Scoperto un business da 3000 euro a tratta
di AMDuemila
La Guardia di Finanza sta eseguendo 14 provvedimenti di fermo nei confronti di italiani e stranieri appartenenti ad un sodalizio criminale che avrebbe gestito il traffico di migranti tra la Tunisia e le coste siciliane con gommoni veloci.
I componenti del clan, capeggiato da un tunisino, sono accusati a vario titolo di sfruttamento dell'immigrazione clandestina, contrabbando di tabacchi lavorati e fittizia intestazione di beni e attività economiche. L'operazione, denominata "Barbanera", ha dimostrato come l'organizzazione era in grado di coprire il tratto di mare che separa le due sponde del Mediterraneo in poche ore. Ad ogni traversata venivano trasportati tabacchi, per un carico "che raggiungeva in alcuni casi il peso di qualche quintale", ma anche dai 10 ai 15 migranti irregolari. La banda reclutava i profughi e raccoglieva grosse somme di denaro per il viaggio: fino a 3.000 euro.
L'indagine dei finanzieri del Comando Provinciale di Palermo, in collaborazione con personale dello Scico e dei Comandi Provinciali di Trapani e Agrigento, nonché del Reparto Operativo Aeronavale, è stata coordinata dal Procuratore capo di Palermo Francesco Lo Voi, dal procuratore aggiunto Marzia Sabella e dal pm Gery Ferrara.
Nel corso dell'operazione è in corso anche un sequestro per un valore di 3 milioni di euro. Alcuni indagati sono stati bloccati nel porto di Palermo, mentre erano in partenza per la Tunisia, con denaro contante per oltre 30mila euro.
Gli inquirenti hanno ricostruito il modus operandi dell'organizzazione.

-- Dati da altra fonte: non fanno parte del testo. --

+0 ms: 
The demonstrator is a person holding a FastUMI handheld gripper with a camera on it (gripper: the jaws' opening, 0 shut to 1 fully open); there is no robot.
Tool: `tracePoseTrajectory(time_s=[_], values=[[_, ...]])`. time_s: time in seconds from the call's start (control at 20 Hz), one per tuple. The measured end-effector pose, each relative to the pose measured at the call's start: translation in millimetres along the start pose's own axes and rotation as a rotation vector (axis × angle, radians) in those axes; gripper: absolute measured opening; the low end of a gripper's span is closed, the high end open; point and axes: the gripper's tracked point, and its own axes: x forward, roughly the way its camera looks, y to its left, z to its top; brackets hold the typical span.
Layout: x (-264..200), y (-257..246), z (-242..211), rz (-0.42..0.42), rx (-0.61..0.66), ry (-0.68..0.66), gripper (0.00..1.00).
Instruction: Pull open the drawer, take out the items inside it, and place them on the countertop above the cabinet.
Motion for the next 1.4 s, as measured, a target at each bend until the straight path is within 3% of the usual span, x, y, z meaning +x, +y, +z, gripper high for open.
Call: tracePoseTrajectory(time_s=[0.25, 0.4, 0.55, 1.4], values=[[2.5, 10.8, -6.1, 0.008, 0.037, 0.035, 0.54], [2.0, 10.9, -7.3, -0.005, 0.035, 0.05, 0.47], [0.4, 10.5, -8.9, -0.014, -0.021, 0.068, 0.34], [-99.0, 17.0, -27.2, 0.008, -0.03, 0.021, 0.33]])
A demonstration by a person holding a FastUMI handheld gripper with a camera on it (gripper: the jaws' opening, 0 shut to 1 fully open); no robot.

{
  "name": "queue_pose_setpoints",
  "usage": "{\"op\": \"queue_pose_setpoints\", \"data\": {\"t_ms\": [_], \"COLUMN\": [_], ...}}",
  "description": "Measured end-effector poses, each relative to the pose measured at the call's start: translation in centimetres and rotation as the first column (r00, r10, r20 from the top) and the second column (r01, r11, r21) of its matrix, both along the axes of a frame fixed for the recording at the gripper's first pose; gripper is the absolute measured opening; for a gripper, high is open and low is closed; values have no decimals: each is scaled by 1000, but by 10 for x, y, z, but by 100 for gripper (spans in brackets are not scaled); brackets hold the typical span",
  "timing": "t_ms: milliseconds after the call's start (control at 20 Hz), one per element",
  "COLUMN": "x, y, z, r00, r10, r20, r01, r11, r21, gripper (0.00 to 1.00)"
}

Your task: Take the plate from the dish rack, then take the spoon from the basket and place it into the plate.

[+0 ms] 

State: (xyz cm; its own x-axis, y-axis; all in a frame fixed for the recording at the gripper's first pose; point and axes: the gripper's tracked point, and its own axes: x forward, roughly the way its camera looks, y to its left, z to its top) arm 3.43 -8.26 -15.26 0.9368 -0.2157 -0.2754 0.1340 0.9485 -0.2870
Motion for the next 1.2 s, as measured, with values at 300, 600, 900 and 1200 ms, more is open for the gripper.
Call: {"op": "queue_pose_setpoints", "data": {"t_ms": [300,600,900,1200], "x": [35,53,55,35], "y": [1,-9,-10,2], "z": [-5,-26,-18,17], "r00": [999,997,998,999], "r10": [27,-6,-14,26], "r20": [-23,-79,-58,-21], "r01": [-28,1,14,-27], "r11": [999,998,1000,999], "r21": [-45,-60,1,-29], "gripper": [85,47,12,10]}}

L'organizzazione, composta da cittadini tunisini e italiani che operavano tra il Paese nordafricano e le province di Trapani, Agrigento e Palermo, rubava natanti e motori, già usati per i viaggi verso l'Italia e sequestrati dalla Finanza, e acquistava tabacchi di contrabbando che poi portava in Sicilia e rivendeva grazie alla rete di distribuzione che aveva nei mercati rionali palermitani.
Il business aveva portato enormi guadagni reinvestiti, tra l'altro, in una azienda agricola di Marsala, in un cantiere nautico di Mazara del Vallo e in un ristorante. Secondo gli inquirenti, l'organizzazione era in grado di cambiare rotte e modalità dei viaggi sfruttando la vicinanza dell'isola di Lampedusa alle coste tunisine, la disponibilità di due pescherecci italiani - particolarmente attivi sul tratto di mare che separa l'isola italiana dalla costa africana - e grazie alla complicità di italiani in grado di eludere i controlli delle forze dell'ordine e far allontanare dalla costa i profughi una volta sbarcati.